Alla ripresa dei giochi, ennesima opzione difensiva della Repubblica Ceca, che tenta una zone press a tutto campo, fatturando qualche palla recuperata. Gli USA, però, danno la sensazione di essere in pieno controllo e di poter allungare ogni volta che decidono di alzare l’intensità, soprattutto difensiva, per poi colpire con le ripartenze. Si accende anche Donovan Mitchell (16) e la nazionale stars & stripes tocca il ventello al 28′ (66-46). Da qui in poi, sarà garbage time, benché molto piacevole e vada dato atto ai cechi di profondere il massimo impegno fino alla sirena.
Popovich pulisce la panchina, facendo vedere il parquet anche a Plumlee, apparso troppo lento su ambo i lati del campo e l’unico fuori ritmo. Gli avversari ne approfittano punendo dal pick and roll e con una serie di triple, con Bohacik (13, 3/5 3P%) sugli scudi, che tiene, giustamente, lo scarto entro una cornice di presentabilità. Finisce 88-67 tra gli applausi per tutti i contendenti. Meritati: la sconfitta, per Satoransky e compagni, ci sta ed era in preventivo, ma tatticamente la squadra c’è.
Per quanto riguarda Team USA, luci ed ombre e qualche indicazione sulle strategie di Popovich:
– difesa rivedibile, soprattutto negli automatismi e nei tempi di aiuti e rotazioni, e qualche impaccio nell’affrontare la zona, espediente tattico che vedremo spesso, con ogni probabilità, nel tentativo di arginare lo strapotere atletico degli americani;
– ampio ricorso al turnover per centellinare le forze e arrivare in forma e con meccanismi ben rodati al momento caldo del torneo: l’abbiamo visto nei test match di avvicinamento al mondiale e ancora lo vedremo nelle fasi a girone;
– uso frequente dello smallball, in parte per scelta tattica, in parte anche per i limiti strutturali della nazionale, messa insieme con chi ci stava, più che davvero selezionata dal Pop;
– le spaziature la chiave di volta dei (possibili) successi di questa selezione: avere in campo da tre fino a cinque tiratori non battezzabili, tutti in grado di cantare o di portare la croce accettando tutti i cambi grazie alla taglia fisica soprattutto degli esterni e attuando le tre minacce da qualsiasi posizione del campo.

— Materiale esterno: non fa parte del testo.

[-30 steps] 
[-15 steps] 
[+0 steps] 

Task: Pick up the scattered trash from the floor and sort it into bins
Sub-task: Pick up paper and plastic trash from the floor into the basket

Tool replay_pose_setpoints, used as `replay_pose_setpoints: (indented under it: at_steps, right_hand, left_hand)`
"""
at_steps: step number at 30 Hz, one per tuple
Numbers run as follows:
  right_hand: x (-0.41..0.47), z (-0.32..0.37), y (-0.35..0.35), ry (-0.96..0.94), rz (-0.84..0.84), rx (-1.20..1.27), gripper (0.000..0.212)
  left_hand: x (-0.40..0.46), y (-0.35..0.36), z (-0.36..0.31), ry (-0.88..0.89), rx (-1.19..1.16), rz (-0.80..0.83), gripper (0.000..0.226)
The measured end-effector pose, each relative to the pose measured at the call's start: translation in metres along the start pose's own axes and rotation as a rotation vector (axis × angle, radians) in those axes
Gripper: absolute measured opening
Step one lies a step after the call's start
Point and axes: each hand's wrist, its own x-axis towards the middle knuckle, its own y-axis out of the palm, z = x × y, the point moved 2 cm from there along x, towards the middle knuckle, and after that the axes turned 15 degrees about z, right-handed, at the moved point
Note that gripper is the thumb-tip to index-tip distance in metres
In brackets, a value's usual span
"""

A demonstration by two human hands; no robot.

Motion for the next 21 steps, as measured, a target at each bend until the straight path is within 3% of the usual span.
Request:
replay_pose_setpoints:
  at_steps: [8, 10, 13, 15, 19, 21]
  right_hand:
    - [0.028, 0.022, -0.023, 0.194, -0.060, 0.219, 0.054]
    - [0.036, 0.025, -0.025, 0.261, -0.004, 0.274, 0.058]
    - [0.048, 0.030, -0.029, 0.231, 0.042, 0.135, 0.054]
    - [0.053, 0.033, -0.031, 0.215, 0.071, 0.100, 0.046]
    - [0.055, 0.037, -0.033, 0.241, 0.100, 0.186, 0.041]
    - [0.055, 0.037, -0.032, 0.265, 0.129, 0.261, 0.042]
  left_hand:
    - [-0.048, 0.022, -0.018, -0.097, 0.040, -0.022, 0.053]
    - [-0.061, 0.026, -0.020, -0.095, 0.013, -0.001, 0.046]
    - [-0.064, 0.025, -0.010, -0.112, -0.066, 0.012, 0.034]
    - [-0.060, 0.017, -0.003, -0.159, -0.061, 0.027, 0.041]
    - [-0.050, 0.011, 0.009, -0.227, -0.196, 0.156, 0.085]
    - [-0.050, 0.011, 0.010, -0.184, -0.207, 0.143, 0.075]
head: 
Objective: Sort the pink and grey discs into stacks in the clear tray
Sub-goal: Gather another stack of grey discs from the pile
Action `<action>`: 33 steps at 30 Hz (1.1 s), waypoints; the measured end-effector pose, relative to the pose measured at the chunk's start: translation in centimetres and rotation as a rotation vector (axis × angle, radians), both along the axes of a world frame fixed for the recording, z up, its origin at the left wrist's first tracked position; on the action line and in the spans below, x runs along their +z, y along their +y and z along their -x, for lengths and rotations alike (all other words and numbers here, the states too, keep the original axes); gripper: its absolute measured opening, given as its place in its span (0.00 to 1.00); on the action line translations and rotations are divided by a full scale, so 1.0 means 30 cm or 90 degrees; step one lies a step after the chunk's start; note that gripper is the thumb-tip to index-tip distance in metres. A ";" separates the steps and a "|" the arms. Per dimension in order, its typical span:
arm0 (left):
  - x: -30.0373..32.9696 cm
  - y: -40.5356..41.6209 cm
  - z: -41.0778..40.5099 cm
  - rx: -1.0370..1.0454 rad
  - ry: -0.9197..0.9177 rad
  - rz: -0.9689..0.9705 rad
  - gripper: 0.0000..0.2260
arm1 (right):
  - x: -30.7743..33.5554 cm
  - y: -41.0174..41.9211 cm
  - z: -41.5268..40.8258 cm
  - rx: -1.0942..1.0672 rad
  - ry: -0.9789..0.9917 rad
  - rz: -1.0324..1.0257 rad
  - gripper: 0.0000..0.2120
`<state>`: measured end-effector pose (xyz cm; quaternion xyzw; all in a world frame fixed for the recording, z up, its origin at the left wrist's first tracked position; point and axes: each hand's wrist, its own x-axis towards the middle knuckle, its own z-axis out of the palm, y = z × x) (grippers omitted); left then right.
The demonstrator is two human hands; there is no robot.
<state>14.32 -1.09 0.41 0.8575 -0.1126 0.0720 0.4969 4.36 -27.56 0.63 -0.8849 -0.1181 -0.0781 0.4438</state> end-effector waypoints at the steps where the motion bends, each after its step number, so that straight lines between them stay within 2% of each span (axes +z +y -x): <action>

Abbiamo visto lungamente in campo insieme Walker, Mitchell, Tatum (o Harris), Middleton (o Brown), Barnes (o Lopez): tiratori, passatori e attaccanti interscambiabili e immarcabili. Dai successi di questa opzione tattica passeranno molte delle speranze di triplete nordamericane.
Aspettiamo Team Usa alla prova di avversarie più competitive, a partire dalla prossima uscita, dopodomani, contro la Turchia, in una riedizione in tono minore della finale del 2010.